┌─ The data

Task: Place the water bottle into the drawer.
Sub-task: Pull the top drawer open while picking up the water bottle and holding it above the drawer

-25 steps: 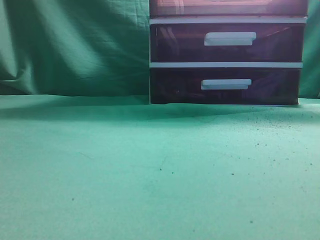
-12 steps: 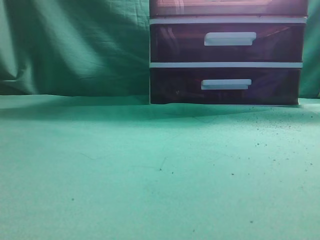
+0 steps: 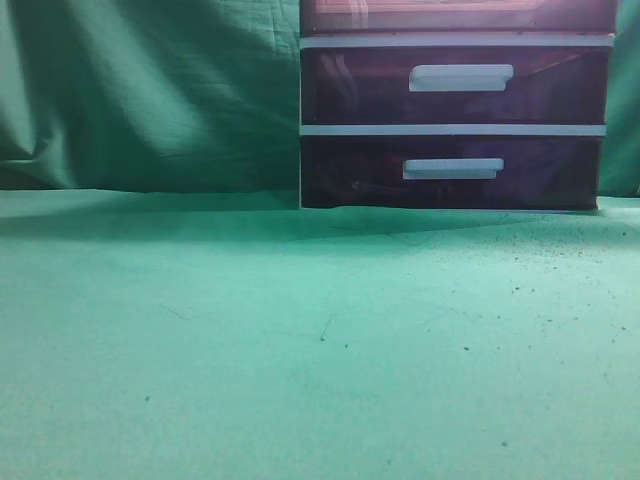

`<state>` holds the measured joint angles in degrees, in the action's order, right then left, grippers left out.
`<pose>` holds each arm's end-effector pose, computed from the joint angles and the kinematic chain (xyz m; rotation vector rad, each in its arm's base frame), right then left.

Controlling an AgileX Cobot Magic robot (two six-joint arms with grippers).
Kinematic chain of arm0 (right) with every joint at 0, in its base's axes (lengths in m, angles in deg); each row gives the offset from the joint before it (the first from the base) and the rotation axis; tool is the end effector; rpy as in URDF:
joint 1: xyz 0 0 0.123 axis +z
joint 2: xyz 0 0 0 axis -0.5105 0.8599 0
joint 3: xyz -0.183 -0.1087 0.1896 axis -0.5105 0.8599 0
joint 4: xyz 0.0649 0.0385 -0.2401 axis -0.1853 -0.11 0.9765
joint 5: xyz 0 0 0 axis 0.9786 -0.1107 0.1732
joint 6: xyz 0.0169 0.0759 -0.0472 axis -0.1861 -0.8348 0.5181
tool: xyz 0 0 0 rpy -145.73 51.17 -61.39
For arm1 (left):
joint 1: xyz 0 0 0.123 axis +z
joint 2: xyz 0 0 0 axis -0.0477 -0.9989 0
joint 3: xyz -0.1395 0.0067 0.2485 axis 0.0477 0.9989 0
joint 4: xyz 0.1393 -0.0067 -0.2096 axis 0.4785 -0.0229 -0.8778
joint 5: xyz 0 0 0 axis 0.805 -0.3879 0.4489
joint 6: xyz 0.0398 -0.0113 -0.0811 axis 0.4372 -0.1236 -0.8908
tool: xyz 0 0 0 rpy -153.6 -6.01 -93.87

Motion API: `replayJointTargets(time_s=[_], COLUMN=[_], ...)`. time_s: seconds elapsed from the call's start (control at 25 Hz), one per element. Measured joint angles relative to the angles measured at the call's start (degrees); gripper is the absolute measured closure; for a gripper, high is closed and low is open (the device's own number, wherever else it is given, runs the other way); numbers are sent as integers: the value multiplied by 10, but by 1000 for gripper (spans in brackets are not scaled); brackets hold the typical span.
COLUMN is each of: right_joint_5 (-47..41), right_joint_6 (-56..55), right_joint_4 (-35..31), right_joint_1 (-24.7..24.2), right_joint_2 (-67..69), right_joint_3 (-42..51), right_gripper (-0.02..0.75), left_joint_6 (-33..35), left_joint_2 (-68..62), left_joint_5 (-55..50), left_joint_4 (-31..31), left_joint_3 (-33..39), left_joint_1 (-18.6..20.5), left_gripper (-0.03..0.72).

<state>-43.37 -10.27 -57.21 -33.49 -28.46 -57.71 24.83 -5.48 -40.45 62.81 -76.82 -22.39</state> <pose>0.0545 -0.0034 0.2725 0.0526 1.2904 -0.0285 0.1784 -0.0923 0.3947 0.4937 2.1743 -0.3564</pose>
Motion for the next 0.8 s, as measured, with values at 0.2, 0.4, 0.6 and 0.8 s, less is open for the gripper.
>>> replayJointTargets(time_s=[0.2, 0.4, 0.6, 0.8], right_joint_5=[-69, -30, -48, -87], right_joint_6=[11, 65, 90, 97], right_joint_4=[24, 98, 291, 470], right_joint_1=[0, 11, 102, 169], right_joint_2=[162, 330, 477, 628], right_joint_3=[-133, -208, -318, -416], right_gripper=[738, 738, 738, 738], left_joint_6=[1, 1, 4, 21], left_joint_2=[-7, -26, -47, -69], left_joint_5=[6, 16, 34, 38], left_joint_4=[-1, -5, 0, 5], left_joint_3=[0, 0, 0, 0], left_joint_1=[-3, -3, -3, -3], left_gripper=[424, 424, 424, 424])
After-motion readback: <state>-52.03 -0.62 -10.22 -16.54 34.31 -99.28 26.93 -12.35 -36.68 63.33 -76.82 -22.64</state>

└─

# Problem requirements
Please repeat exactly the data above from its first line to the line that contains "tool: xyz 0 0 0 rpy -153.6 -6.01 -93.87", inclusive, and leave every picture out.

# The completed task
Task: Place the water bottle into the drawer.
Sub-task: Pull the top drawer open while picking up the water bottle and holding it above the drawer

-25 steps: 
-12 steps: 
+0 steps: 

`<state>` holds the measured joint angles in degrees, in the action's order, right then left, grippers left out.
`<pose>` holds each arm's end-effector pose, computed from the joint angles and the kinematic chain (xyz m; rotation vector rad, each in its arm's base frame), right then left.

Controlling an AgileX Cobot Magic robot (two six-joint arms with grippers).
Kinematic chain of arm0 (right) with every joint at 0, in its base's axes (lengths in m, angles in deg); each row gives the offset from the joint before it (the first from the base) and the rotation axis; tool is the end effector; rpy as in URDF:
joint 1: xyz 0 0 0.123 axis +z
joint 2: xyz 0 0 0 axis -0.5105 0.8599 0
joint 3: xyz -0.183 -0.1087 0.1896 axis -0.5105 0.8599 0
joint 4: xyz 0.0649 0.0385 -0.2401 axis -0.1853 -0.11 0.9765
joint 5: xyz 0 0 0 axis 0.9786 -0.1107 0.1732
joint 6: xyz 0.0169 0.0759 -0.0472 axis -0.1861 -0.8348 0.5181
tool: xyz 0 0 0 rpy -145.73 51.17 -61.39
For arm1 (left):
joint 1: xyz 0 0 0.123 axis +z
joint 2: xyz 0 0 0 axis -0.0477 -0.9989 0
joint 3: xyz -0.1395 0.0067 0.2485 axis 0.0477 0.9989 0
joint 4: xyz 0.1393 -0.0067 -0.2096 axis 0.4785 -0.0229 -0.8778
joint 5: xyz 0 0 0 axis 0.805 -0.3879 0.4489
joint 6: xyz 0.0398 -0.0113 -0.0811 axis 0.4372 -0.1236 -0.8908
tool: xyz 0 0 0 rpy -153.6 -6.01 -93.87

What is written here forms the complete answer.